Este período conturbado em que se somam crises econômica e
política tem servido para expor várias das mazelas brasileiras, enquanto
partidos, corporações de diversos tipos e organizações variadas se mobilizam na
defesa de respectivos interesses.
Já a maioria desorganizada, de renda baixa, apenas lembrada
em discursos políticos em favor do “povo”, observa. Ela é que costuma pagar o
preço dos acertos feitos entre poder político e categorias influentes no
Congresso — servidores públicos, sindicatos fortes do setor privado —, para a
criação e aumento de vantagens pecuniárias.
A própria característica desta crise econômica, sem inflação
elevada, rara no Brasil, aumenta muito a percepção pela sociedade da proporção
da renda que pode ganhar ou perder, em função do imprescindível ajuste fiscal a
ser feito. De forma benigna, por reformas justas aprovadas no Congresso; ou por
mal, via hiperinflação e recessão, caso nada seja feito. Novamente, a maioria
desorganizada pagará a conta.
A capacidade de corporações agirem em interesse próprio sob
o disfarce de paladinos da sociedade tem ficado muito visível, por exemplo, em
manifestações de rua e depredações criminosas, contra a democracia. Não é o
povo que participa desses ataques.
Nas negociações em torno da proposta de reforma da
Previdência, tudo fica muito claro. Corporações sindicais e de servidores
públicos se movimentam, pressionam, para manter privilégios.
Os do funcionalismo público federal são gritantes: manter o
último salário como aposentadoria, sendo reajustada na mesma proporção dos
aumentos dados ao servidor na ativa. Ao lado disso, a grande maioria dos
trabalhadores, segurados junto ao INSS, tem como teto de benefício cinco
salários mínimos (R$ 5.531). Reforma iniciada na gestão de Lula e concluída por
Dilma Rousseff estabeleceu, ao menos, que servidor com a carreira iniciada a
partir de 2003 está limitado ao mesmo teto do INSS, e, se quiser complementar a
aposentadoria, deve contribuir para um fundo de pensão.
Muito justo. Mas quem é servidor desde antes continua com a
mesma vantagem, e ainda luta para não ter de seguir uma regra de transição
razoável proposta pela reforma atual para se subordinar à regra do limite de 65
anos de idade.
Porque o Tesouro foi subjugado por fortes grupos de
interesse, a distribuição de renda brasileira é das mais injustas. Em artigo
publicado no GLOBO, os economistas José Márcio Camargo, André Gamerman e
Rodrigo Adão calculam em R$ 1,3 trilhão, em valores não atualizados, a
transferência feita pelo Tesouro para cobrir o déficit do sistema de
previdência do servidor federal, entre 2001 e 2015. Ou seja, R$ 1,3 milhão para
cada servidor aposentado ou R$ 86 mil anuais.
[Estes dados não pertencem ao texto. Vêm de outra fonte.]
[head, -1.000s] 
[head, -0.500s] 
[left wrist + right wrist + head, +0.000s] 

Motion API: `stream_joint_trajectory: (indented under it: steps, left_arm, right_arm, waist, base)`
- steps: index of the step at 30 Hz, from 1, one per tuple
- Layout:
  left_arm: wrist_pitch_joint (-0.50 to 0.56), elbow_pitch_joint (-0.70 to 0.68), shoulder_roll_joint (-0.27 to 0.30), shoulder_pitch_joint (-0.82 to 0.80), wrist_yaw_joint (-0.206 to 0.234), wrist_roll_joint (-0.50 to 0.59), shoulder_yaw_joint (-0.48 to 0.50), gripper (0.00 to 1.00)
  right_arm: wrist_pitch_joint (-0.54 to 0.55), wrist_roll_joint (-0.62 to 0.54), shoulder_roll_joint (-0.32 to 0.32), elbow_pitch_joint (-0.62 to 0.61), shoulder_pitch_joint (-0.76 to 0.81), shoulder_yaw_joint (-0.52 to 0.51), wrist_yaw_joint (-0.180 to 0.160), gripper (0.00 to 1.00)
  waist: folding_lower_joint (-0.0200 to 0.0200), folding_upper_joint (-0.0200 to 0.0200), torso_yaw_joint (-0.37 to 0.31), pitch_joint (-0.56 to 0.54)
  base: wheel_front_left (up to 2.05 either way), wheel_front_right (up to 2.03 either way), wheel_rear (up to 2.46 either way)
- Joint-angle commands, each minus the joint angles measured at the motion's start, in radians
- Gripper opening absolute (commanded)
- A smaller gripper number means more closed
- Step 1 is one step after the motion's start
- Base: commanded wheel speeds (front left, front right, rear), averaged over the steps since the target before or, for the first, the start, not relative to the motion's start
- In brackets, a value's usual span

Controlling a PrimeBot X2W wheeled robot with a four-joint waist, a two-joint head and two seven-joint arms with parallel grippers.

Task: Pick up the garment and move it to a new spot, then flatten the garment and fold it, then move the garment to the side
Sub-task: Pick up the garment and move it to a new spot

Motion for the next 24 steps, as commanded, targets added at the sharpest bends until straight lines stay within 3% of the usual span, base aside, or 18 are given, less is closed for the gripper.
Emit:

Esta dinheirama do contribuinte, destinada a pouco menos de
um milhão de servidores inativos, equivale a três vezes a despesa com os 4,5
milhões de idosos e deficientes enquadrados no Benefício de Prestação
Continuada (BPC) e cinco vezes o orçamento do Bolsa Família, de que dependem
13,5 milhões de famílias, cerca de 50 milhões de pessoas ao todo. Parte desses
recursos poderia ir para saúde e educação, por exemplo.
Está explicado por que os servidores federais aposentados
incluem-se entre os 2% mais ricos do país. A situação fica mais disparatada
quando se inclui o aposentado do Judiciário, do Ministério Público e do
Legislativo. O mesmo padrão se repete no funcionalismo estadual e municipal.
A reforma da Previdência, portanto, também precisa servir
para reduzir as desigualdades sociais. Conhecer esses números ajuda a saber
quem de fato está nas ruas contra as mudanças, em nome de quem protesta.